Continual Improvement

In the West, we see periodic clamouring that Google or Facebook or Amazon has too much data, and that they be split up e.g. Google into search, YouTube, Gmail and Android each as a separate company. Or Facebook into, er, Facebook, Instagram and WhatsApp as separate companies.

 

While India sees the problem, the DEPA framework acknowledges some of the benefits of one company having a lot of data. A massive Amazon or Flipkart that delivers all over the country can bring down costs for consumers, something not possible if every company in that sector was small.

 

What then would be a good balance? Rahul Matthan asks us to consider a bank in in The Third Way.
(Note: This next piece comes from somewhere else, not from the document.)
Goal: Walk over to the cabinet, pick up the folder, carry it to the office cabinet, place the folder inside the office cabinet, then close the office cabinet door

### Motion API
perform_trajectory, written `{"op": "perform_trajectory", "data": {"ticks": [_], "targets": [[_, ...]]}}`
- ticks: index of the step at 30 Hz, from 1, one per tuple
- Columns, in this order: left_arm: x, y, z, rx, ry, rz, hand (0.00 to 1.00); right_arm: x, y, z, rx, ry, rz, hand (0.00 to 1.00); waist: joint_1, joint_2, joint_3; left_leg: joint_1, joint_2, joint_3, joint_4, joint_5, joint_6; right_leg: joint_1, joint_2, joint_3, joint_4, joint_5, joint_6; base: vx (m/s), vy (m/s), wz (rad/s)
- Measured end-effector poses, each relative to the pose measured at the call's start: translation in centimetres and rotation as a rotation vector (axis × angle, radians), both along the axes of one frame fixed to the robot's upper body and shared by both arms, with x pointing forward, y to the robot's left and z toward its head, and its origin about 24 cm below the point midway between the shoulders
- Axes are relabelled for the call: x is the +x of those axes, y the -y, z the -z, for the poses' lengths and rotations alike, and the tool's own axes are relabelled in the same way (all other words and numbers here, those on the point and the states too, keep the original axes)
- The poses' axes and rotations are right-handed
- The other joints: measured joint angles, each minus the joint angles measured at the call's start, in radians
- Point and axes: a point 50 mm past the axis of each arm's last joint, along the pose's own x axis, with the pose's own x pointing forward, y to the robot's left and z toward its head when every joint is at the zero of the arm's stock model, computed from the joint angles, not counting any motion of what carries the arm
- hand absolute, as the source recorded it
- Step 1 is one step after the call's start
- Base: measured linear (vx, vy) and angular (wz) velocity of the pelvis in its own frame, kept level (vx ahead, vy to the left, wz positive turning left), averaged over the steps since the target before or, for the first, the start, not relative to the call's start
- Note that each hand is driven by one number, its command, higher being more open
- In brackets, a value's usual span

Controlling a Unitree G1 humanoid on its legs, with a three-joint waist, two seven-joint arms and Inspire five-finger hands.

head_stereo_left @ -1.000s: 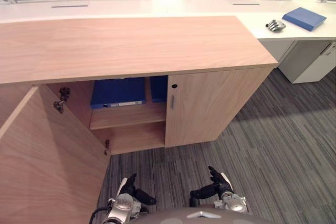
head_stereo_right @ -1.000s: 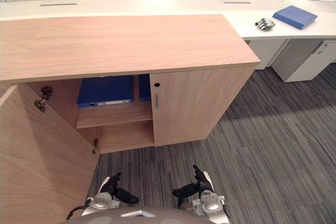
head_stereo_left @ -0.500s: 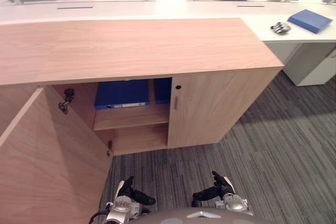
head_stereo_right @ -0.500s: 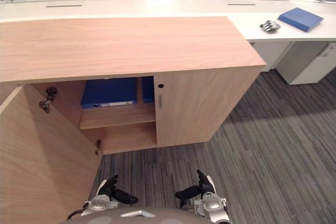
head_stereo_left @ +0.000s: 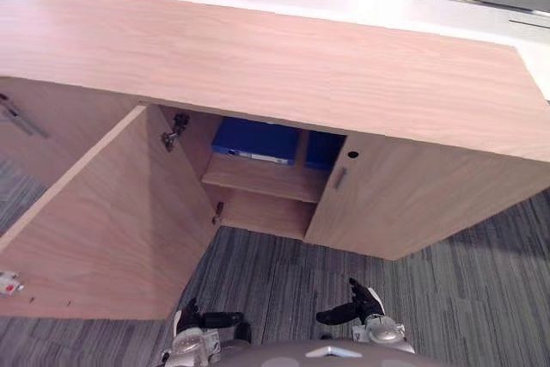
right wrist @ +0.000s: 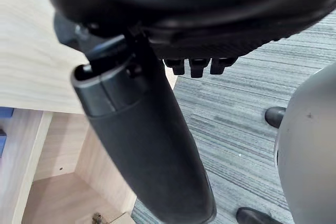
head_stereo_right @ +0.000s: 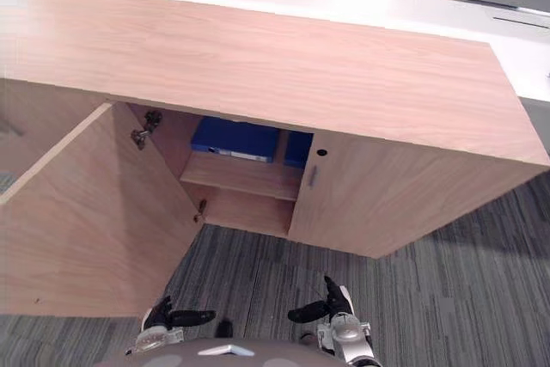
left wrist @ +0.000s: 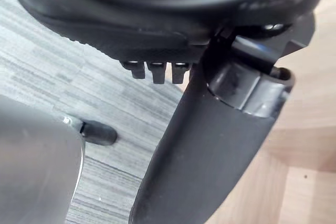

As the entity with all the personal financial data, it has an outsized advantage. No new entity with a new idea in the lending space can ever hope to compete against a bank with so much information. DEPA’s architecture has a way, at least in theory. The data the banks holds is actually the account owner’s data. Therefore, the system (and laws) can insist that the bank make available the account owner’s data to anyone in a standardized format if authorized/requested by the individual. This would make new players get access to data too (if authorized).

 

This Indian approach doesn’t need companies broken up. Large companies do create certain benefits for society (like the lower prices of Flipkart and Amazon); it is the data monopoly aspect that needs to be shaken up.

 

Many EU countries are thinking on similar lines as India. The problem though is they don’t have an Aadhar equivalent digital ID nor do they have a tech infrastructure base like India Stack to operationalize these ideas. Whereas India does, and it is not sitting back on its laurels. It is continuously evolving and improving the India Stack via both new ideas, new needs and the DEPA framework.